Hay dos cosas que me generan mucha envidia: la facilidad para el sueño y la desmemoria. Ambas están unidas: quien duerme bien suele olvidar mejor. Los olvidadizos se deslizan por el presente como si patinaran sobre una pista de hielo: hay golpes, pero el dolor no impide la inminencia de la próxima caída. Otros tenemos vocación de topo y cada instante es susceptible de ser perforado, construyendo túneles comunicantes con el pasado.
Me refiero a Dublín, aunque quizá debería decir Irlanda. No creo que sea casualidad que esta pequeña isla, tímidamente habitada, acumule el mayor número de escritores reconocidos a nivel mundial por kilómetro cuadrado. Lo primero que me llamó la atención al pasear por Dublín fue una colosal aguja (The Spire, llamada paradójicamente monumento de la luz) que sobresale por encima de los tejados. Pareciera que enhebrara los rayos de luz, cosiendo las nubes como retales viejos, evitando que un exceso de sol transforme la intocable nostalgia de la ciudad.
La nostalgia es la enfermedad de los que tropezamos con los recuerdos; en El mar, John Banville escribió: «El pasado late dentro de mí como un segundo corazón». Tenemos especial constancia de este corazón tras la muerte de un ser querido o una ruptura, entonces comprobamos cómo ese músculo memorístico se desangra y todo lo empapa: una calle, la ropa que dejó en el armario, pero quizá su lugar favorito sean las canciones y los olores.

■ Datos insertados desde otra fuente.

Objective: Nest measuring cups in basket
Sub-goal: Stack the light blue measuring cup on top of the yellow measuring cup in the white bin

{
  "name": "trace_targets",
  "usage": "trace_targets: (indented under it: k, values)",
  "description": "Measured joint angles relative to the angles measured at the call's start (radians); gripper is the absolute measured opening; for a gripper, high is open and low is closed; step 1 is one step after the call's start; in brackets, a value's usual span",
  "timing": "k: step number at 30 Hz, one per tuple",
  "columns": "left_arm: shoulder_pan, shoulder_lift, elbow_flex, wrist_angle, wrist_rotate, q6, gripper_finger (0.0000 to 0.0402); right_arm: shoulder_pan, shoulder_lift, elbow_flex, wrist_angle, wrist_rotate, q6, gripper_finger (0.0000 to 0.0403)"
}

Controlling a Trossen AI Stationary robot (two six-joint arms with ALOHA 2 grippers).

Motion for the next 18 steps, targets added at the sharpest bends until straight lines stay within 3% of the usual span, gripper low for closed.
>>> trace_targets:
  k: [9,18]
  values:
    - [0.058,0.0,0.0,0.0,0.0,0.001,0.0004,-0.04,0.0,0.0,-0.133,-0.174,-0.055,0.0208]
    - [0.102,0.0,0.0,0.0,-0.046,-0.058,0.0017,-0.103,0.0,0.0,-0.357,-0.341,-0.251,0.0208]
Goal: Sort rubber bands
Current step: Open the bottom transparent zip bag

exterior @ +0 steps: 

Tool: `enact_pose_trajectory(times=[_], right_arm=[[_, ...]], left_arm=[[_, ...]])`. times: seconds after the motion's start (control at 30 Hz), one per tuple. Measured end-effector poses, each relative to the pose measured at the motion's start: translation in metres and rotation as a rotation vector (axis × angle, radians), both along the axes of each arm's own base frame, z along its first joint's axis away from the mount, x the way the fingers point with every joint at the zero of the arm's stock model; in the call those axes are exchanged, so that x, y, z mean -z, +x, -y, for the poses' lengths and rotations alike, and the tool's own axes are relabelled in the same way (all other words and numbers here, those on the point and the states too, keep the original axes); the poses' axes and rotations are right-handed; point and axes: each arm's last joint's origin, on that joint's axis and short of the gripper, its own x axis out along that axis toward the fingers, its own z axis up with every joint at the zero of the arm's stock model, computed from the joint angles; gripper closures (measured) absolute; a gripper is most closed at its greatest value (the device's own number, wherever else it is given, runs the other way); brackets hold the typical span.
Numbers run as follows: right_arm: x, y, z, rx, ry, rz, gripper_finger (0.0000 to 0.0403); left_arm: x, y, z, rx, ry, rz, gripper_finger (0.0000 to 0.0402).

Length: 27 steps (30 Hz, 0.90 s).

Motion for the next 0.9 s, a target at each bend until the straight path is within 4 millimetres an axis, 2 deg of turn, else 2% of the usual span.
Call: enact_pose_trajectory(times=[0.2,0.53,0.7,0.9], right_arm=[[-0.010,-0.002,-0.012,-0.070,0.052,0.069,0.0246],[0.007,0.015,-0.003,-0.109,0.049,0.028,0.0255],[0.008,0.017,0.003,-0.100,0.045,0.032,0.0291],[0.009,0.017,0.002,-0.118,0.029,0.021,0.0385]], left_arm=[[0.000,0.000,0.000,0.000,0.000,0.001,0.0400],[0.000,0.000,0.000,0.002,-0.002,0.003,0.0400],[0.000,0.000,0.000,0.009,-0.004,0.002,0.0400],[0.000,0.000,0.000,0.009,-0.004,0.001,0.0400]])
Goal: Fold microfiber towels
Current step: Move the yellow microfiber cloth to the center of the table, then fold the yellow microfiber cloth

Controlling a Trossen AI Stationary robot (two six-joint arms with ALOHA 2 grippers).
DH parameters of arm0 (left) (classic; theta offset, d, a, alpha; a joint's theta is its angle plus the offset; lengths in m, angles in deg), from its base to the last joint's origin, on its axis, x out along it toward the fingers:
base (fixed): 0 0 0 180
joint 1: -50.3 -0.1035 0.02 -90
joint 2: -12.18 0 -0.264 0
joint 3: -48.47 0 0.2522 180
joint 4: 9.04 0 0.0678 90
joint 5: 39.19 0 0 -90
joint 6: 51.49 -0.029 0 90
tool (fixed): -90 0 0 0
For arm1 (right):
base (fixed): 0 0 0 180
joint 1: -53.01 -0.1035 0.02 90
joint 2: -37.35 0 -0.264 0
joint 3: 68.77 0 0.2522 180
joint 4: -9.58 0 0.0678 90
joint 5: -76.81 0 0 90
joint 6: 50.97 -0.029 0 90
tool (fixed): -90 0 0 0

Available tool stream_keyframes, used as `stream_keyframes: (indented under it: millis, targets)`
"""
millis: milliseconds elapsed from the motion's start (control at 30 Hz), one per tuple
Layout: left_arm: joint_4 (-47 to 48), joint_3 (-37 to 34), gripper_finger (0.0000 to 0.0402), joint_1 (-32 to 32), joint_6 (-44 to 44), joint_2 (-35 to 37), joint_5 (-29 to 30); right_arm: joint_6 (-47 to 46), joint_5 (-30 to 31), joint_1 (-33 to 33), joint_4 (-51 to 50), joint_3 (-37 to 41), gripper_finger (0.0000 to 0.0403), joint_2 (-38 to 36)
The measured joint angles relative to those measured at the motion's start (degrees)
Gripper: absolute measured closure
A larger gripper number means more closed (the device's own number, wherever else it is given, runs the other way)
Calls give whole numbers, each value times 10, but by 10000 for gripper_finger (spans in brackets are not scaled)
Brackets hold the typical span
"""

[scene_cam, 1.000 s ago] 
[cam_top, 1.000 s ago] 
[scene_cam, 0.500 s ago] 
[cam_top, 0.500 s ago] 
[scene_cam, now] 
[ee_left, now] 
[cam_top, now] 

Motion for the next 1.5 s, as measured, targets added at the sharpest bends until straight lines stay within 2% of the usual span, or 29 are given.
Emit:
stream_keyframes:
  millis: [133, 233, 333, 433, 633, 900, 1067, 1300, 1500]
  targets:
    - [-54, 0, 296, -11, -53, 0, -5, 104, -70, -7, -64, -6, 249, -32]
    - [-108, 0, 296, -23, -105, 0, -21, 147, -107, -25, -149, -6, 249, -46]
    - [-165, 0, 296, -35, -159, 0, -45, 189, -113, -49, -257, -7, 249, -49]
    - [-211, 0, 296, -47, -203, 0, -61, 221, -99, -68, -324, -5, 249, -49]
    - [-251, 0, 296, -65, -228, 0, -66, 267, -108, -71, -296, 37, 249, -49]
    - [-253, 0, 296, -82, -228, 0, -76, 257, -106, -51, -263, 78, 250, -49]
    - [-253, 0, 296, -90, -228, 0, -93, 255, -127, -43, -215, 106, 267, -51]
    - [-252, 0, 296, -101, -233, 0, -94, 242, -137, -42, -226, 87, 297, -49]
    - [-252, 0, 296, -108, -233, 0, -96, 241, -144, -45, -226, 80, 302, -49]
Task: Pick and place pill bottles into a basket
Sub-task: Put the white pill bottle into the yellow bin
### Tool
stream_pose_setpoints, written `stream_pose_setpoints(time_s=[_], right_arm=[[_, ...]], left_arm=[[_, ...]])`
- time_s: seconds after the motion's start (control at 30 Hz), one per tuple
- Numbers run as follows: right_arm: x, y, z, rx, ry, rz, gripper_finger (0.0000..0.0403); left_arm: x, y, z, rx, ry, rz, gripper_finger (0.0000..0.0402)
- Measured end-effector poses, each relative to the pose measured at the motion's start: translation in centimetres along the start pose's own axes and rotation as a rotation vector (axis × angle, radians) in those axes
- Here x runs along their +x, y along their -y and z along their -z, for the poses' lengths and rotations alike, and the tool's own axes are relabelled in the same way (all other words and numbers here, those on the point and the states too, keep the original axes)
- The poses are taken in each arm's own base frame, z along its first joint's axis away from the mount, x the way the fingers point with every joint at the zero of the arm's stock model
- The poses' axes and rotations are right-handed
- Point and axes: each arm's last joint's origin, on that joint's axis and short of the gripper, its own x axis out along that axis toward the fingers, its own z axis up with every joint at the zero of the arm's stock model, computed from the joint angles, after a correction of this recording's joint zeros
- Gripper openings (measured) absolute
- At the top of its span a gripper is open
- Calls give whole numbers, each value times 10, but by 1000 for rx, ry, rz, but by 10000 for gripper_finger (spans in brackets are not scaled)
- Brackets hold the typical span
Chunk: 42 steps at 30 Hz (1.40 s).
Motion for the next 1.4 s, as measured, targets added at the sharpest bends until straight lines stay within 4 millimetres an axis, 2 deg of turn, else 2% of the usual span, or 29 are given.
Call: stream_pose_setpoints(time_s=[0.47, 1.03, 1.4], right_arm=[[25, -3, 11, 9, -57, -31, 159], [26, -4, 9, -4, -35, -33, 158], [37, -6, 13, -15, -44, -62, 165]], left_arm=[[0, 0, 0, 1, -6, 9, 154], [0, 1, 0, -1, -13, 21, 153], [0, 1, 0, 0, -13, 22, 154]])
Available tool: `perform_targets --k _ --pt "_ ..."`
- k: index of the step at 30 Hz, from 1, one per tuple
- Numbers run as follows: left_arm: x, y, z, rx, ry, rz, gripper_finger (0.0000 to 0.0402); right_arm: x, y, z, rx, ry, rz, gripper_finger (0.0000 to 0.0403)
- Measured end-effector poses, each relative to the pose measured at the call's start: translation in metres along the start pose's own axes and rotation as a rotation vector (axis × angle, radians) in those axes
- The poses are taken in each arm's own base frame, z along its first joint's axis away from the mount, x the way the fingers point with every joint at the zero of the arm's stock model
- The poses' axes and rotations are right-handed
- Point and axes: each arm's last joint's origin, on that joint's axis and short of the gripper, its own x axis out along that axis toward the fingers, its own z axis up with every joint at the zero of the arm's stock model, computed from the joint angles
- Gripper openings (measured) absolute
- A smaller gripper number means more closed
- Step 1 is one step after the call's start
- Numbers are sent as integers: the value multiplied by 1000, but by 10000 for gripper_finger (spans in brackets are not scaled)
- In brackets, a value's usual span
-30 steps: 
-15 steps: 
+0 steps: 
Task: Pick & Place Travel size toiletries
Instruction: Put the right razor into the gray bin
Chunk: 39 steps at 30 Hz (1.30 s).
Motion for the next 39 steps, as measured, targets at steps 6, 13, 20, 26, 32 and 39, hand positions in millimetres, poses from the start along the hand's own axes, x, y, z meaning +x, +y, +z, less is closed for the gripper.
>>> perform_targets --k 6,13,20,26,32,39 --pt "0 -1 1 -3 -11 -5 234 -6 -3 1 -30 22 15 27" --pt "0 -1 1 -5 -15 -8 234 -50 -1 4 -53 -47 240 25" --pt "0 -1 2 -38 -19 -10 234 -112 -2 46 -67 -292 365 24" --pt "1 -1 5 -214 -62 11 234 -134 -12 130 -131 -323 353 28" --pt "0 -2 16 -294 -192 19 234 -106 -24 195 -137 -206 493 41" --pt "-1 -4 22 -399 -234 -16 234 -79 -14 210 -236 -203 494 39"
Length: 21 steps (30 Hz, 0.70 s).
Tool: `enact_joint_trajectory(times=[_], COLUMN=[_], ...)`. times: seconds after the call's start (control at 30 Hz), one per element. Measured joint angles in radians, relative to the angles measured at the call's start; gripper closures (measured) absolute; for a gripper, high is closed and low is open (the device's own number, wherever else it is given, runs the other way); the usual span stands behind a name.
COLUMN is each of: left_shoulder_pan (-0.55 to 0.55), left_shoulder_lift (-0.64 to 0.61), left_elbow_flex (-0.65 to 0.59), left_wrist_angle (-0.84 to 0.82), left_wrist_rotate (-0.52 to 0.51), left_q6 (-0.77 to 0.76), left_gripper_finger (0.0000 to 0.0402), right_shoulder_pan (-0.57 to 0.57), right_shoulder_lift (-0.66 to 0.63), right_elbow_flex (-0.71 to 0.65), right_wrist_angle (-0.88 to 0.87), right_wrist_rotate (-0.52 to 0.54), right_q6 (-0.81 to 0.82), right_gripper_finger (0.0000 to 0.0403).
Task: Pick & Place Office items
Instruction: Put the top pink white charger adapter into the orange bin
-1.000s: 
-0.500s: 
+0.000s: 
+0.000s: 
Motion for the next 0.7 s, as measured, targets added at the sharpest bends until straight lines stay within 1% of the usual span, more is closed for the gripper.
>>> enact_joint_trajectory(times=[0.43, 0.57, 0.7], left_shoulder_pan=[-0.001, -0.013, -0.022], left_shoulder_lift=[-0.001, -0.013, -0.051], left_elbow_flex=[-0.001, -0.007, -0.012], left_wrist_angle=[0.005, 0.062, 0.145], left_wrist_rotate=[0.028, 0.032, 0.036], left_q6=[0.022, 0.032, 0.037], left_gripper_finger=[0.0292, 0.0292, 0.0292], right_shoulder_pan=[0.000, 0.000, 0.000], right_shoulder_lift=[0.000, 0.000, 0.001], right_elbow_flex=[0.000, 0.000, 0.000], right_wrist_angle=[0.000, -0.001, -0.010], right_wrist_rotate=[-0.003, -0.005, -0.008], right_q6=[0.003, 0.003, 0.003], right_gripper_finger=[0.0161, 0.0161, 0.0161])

La nostalgia es la fidelidad del amor.
Fui a Dublín por primera vez para vivir los escenarios de los libros de Banville. Vocación quijotesca. Casualmente me encontré con él y descarrilé, me comporté como un fanático. Nunca se está a la altura del deseo. No sé muy bien lo que dije, torpezas eufóricas, pero él me tranquilizó, envuelto en un traje de tweed ocre a juego con su sombrero. Noté cierto miedo detrás de sus gafas, con esa mirada de topo para el presente pero águila para el pasado. Nos tomamos una foto, como si me tatuara un sueño. Se marchó cruzando el puente Ha’penny, desequilibrado por el peso de su maletín.
En otro libro, titulado Time Pieces: A Dublin Memoir, todavía no traducido al español, Banville escribió: «El presente es donde vivimos mientras el pasado es donde soñamos. Incluso siendo un sueño es sustancial y nutritivo. El pasado nos impulsa hacia arriba como un globo de aire caliente atado y en constante expansión». Creemos que creamos el futuro, pero solo somos artífices del pasado. El pasado eleva las cosas, nivelando la congoja del deseo. Así nacen las historias y la literatura.
Se pueden apreciar muchos síntomas de nostalgia en Dublín: las personas que beben pintas en los pubs mirando puntos fijos, algunos vagabundos, que teniendo casa, prefieren dormir en la calle arrastrados por la culpa, la colorida estatua de Wilde con pose de chulo de playa, el banco donde está fosilizado Kavanagh, la exposición que lleva siete años en el Banco de Irlanda sobre Heaney o las constantes apelaciones a Joyce. Eché de menos a Iris Murdoch.
Descubrí un lugar que fue una celebración de la nostalgia: Sweny’s. Pasé ante su escaparate una noche lluviosa, en uno de esos momentos en el que los quejidos de las gaviotas congelan el aire. Pensé que se trataba de un anticuario, había libros, retratos de Joyce, albarelos, una máquina de escribir y pastillas de jabón.
Un hombre que tenía la dentadura como si hubiese dado un mordisco de petróleo me dio la bienvenida. Se llamaba J. K. y me explicó que se trataba de una antigua farmacia que había sido rescatada por voluntarios para que no desapareciera por la fiebre del turismo. Allí Leopold Bloom, protagonista de Ulises, compró una pastilla de jabón con olor a limón. También en esa botica, un pequeño Wilde recogía los medicamentos para sus padres.
Me invitó a quedarme, esa noche leían algunos capítulos de Ulises. Al principio me negué, pero J. K. me retuvo cantándome canciones en gaélico. Leí ese texto laberíntico en diferentes idiomas, sin entender nada y pronunciando en la absoluta tiniebla de las palabras. Así deben vivir los olvidadizos. Por un momento, me convertí en uno de ellos.
Regresé a Sweny’s cuatro años después, el lugar encogió cuando retornó al presente. La nostalgia cincela lo que ha muerto, y si el recuerdo tiene la desgracia de resucitar, como una cita con una expareja, solo podemos dar constancia de la alquimia que destila silenciosamente nuestra memoria. Hay que respetar la ensoñación sobre el pasado, para que nos impulse hacia arriba.